Please, try to repeat with a newer version, 5.0.26, and inform about the results.
[13 Oct 2006 16:32] Ankit Shah
Hello,

I just tried the queries in the 5.0.26 version on Windows XP.  I am very glad to report that this bug seems to have been fixed in this version. 

I performed the both queries with IN () and NOT IN ().  I took the resulting sum from both queries and it matched up exactly when I repeated the query without IN () or NOT IN () clauses.   

As relieved as I am about the fix, I am also curious as to what was causing this issue in the earlier versions.  Alos, was the fix a result of this bug report or due to a fix for another bug that also happened to resolve this issue?

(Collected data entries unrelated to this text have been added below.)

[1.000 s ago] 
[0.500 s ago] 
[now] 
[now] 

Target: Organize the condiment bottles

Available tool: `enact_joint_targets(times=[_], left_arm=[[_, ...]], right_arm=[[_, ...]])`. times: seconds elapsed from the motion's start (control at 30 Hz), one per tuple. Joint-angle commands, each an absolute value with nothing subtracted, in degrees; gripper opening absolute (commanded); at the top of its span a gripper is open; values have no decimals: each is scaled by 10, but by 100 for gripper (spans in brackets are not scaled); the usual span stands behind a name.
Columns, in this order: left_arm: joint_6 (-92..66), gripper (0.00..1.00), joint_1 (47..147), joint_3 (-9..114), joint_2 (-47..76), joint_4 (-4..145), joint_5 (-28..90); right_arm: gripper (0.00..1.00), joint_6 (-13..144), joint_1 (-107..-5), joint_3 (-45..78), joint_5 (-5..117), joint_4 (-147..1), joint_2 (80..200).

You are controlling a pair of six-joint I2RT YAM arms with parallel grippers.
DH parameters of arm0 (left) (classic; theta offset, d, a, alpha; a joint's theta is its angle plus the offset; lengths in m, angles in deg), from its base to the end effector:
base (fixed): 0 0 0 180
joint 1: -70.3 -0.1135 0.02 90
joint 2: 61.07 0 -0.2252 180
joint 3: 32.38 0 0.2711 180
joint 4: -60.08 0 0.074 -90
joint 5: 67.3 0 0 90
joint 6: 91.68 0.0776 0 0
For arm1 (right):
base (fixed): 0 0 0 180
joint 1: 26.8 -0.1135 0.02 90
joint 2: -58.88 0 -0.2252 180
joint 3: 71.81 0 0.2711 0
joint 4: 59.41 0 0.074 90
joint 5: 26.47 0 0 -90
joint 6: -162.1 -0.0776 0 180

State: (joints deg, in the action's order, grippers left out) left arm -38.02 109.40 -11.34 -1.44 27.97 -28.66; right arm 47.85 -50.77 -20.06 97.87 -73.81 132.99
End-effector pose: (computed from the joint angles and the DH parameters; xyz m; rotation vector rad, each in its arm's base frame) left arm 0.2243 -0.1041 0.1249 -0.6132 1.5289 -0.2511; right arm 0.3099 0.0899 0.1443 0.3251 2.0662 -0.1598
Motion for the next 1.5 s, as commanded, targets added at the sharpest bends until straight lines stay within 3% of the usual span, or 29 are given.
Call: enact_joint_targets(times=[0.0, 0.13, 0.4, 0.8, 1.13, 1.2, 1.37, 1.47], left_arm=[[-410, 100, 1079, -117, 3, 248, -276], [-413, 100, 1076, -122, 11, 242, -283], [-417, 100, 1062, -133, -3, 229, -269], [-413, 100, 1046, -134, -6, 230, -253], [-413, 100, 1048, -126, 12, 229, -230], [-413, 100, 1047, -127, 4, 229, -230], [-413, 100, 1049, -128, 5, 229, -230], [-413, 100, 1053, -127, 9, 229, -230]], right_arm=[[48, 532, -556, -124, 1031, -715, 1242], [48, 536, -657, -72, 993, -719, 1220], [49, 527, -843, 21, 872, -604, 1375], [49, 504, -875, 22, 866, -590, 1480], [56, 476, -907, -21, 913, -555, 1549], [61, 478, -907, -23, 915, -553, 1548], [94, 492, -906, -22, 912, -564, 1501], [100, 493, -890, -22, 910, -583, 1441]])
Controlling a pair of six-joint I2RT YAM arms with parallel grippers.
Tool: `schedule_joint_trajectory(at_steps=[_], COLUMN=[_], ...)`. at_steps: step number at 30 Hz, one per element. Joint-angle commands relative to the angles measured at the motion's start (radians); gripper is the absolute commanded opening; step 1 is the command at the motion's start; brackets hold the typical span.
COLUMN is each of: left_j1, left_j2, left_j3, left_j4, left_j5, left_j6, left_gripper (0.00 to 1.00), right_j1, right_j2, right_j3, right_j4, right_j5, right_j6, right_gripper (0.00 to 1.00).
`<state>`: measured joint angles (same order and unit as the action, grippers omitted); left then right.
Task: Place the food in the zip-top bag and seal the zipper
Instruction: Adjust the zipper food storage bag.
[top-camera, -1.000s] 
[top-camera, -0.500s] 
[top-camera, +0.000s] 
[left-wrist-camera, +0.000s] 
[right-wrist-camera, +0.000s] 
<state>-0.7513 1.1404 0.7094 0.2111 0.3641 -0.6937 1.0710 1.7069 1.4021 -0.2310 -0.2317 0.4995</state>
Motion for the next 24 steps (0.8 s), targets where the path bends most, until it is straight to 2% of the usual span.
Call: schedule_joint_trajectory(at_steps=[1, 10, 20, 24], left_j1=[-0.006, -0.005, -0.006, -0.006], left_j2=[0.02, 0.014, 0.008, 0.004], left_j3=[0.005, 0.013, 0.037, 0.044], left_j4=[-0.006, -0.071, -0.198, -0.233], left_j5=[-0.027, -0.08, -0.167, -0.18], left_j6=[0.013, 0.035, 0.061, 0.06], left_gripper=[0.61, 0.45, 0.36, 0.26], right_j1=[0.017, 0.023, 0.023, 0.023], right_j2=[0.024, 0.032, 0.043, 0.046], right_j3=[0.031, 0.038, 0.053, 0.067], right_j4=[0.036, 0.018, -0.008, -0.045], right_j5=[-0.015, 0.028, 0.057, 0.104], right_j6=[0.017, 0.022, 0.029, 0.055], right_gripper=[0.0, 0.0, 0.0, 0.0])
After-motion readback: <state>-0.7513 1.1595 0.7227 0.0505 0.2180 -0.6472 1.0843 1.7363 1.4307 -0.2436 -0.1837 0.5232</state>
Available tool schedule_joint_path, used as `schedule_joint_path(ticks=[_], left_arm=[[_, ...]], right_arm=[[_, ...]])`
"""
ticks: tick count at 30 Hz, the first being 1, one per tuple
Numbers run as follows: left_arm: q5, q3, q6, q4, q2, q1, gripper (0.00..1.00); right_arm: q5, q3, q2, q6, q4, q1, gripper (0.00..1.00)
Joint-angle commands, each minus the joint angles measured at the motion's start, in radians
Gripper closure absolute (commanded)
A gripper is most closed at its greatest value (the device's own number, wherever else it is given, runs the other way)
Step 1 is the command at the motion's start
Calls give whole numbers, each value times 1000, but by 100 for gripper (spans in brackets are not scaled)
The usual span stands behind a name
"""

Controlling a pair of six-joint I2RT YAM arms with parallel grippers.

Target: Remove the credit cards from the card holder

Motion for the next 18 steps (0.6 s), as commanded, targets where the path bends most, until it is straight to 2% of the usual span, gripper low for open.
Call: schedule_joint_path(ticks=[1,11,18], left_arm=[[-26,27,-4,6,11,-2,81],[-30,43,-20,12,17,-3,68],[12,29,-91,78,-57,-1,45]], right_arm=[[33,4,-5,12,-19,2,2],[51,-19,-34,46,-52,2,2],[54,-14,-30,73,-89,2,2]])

Quite frankly, I would appreciate your part of the story as when I did not hear anything from you guys for close to a month, I seriously thought my complaint was lost among plethora of other things that you guys must be dealing with day and day out.
 
Thanks,

Ankit.
[16 Oct 2006 7:50] Valeriy Kravchuk
Looks like this was a duplicate of bug #21282. I don't know why I had not identified it as such from the very beginning.